A Letter from the NPSI President
Finding Endurance
The legendary ship Endurance was found more than a century after sinking in Antarctic waters. The famed polar explorer Ernest Shackleton's ship, which sank in 1915, was located in the Weddell Sea off the coast of Antarctica on March 9, 2022. Intrigued for years by Shackleton’s leadership qualities, I’ve been reflecting on the importance of endurance, fortitude, flexibility, and hope for us in these times.
It has been two years and six months since our lives were thrown off our (familiar) course because of the COVID-19 pandemic. Some of us have survived. Others have not. Businesses around us have closed. We’ve been uprooted from our in-person practices and gatherings and have had to gain technical knowledge to help us navigate a virtual world, whether we wanted to or not. Despite challenges and our hemming and hawing, we have worked to hold the analytic frame for online psychoanalysis, psychoanalytic training, and scientific meetings.
It isn’t just the pandemic and the fallout from it that challenges us, but many other dramas as well. Russia invaded Ukraine, and the U.S. supports Ukraine financially while avoiding going to war with Russia. We wrestle with decisions by the U.S. Supreme Court on women’s issues and on environmental protection. The violence in society catches up with us as we feel the tension between holding space for listening to different voices and the need for more action-oriented social activism. The NPSI Board of Directors voted to acknowledge the indigenous peoples on whose land we live and work and the need for an anti-racist statement on our website.
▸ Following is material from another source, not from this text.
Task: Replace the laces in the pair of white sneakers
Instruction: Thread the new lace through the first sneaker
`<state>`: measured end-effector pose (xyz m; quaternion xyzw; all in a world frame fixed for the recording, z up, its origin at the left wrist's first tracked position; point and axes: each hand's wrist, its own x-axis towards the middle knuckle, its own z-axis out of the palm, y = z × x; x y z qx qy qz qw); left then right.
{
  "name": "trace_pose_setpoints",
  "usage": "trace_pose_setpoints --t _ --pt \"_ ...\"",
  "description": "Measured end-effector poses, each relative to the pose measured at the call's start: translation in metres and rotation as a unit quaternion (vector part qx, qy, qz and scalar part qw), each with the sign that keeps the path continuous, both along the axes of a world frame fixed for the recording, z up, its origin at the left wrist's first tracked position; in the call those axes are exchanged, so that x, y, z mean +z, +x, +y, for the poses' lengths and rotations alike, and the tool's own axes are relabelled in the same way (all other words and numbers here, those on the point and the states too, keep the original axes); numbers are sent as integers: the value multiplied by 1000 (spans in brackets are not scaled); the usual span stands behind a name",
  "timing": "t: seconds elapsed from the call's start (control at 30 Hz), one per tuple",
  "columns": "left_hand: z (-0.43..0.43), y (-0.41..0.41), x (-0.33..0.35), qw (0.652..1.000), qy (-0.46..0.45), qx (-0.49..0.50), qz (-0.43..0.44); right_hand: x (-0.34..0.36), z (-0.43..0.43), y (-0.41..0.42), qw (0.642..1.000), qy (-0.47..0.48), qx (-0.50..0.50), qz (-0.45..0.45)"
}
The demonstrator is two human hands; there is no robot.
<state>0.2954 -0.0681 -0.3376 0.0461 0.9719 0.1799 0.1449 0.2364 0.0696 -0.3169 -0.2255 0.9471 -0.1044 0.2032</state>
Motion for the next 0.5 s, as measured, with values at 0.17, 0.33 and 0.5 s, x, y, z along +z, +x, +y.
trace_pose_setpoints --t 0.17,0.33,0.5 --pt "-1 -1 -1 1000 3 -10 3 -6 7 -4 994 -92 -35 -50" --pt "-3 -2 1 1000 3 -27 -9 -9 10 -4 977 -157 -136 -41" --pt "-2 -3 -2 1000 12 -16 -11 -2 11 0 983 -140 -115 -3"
There is much cause for consternation in the great swirl unfolding politically. In this climate we strive to keep our hearts and minds open and continue listening to one another and to our patients.
Against this backdrop, NPSI strides on. We have completed another academic year. One group of candidates have completed their didactic courses and we have accepted another group to begin training in September. Several senior candidates are diligently working on their graduation papers which we look forward to hearing presented at their graduation ceremony. We have had two psychoanalysts join us as Full Members: Joanne della Penta and Danny Gellersen. And two of our long-time members, Oscar Romero and Kenneth King, have retired from clinical practice and become Emeritus members.
We are once again sponsoring our International Evolving British Object Relations Conference this fall online, which is new for us. The conference theme is ‘Truth and Lies’. Bion observes that truth is to the mind what food is to the body. When emotional truth cannot be faced, meaning is lost. In our pre-EBOR Scientific Meetings, we gathered online to discuss truth and lies, striving to make sense of the world we live in and in our consulting rooms. What is the patient’s experience of the world? What alienates patients from their own experience? What defenses and lies keep them (and us) from relating authentically? As we investigate these questions, we discover others who share our curiosity like people warming around a fire. Gathering in this way, we gain strength which sustains us to do the analytic work we love.
In my NPSI graduation paper, I likened Earnest Shackleton’s 1914 advertisement for crew members to journey with him to the South Pole to the practice of psychoanalysis. His advertisement read, "Men wanted for hazardous journey. Low wages, bitter cold, long hours of complete darkness. Safe return doubtful. Honour and recognition in event of success." Shackleton left England aboard the Endurance with a crew of 27 bound for a bay on the Weddell Sea meant to be the starting point for an attempt to be the first to cross Antarctica. Shackleton never made it to the pole. And his boat sank. Still, his leadership in keeping all of his crew alive, including an 800-mile open-boat journey across the treacherous Southern Ocean to the island of South Georgia, made him a hero at home in England.
Reading of the Endurance’s discovery, I find myself again inspired by the human spirit. For Shackleton to risk voyage, he must have unconsciously felt “a seeking system” of the sort Panksepp refers to in his seven primary-process emotional systems. NPSI colleagues have much in common with these early explorers as we daily engage in unpredictable circumstances with those who desire something more from life. These ‘co-explorers’ are individuals willing to risk big for the hope of discovering their essential being. To risk the analytic journey and the challenges inherent in growing, both analyst and analysand must learn to tolerate frustration and withstand emotional reality even when it hurts or devastates us.
Shackleton had the ability to recognize when conditions changed, allowing him to shift his goals and move forward. Like him, NPSI must adjust to changing environmental conditions if we expect to survive and thrive as an IPA component Society and Institute. Acknowledgment that risk coexists with each step forward is an essential truth.
I am glad to be on this voyage with all of you. I hope you too find your endurance and that your creativity finds expression as you journey toward increased consciousness.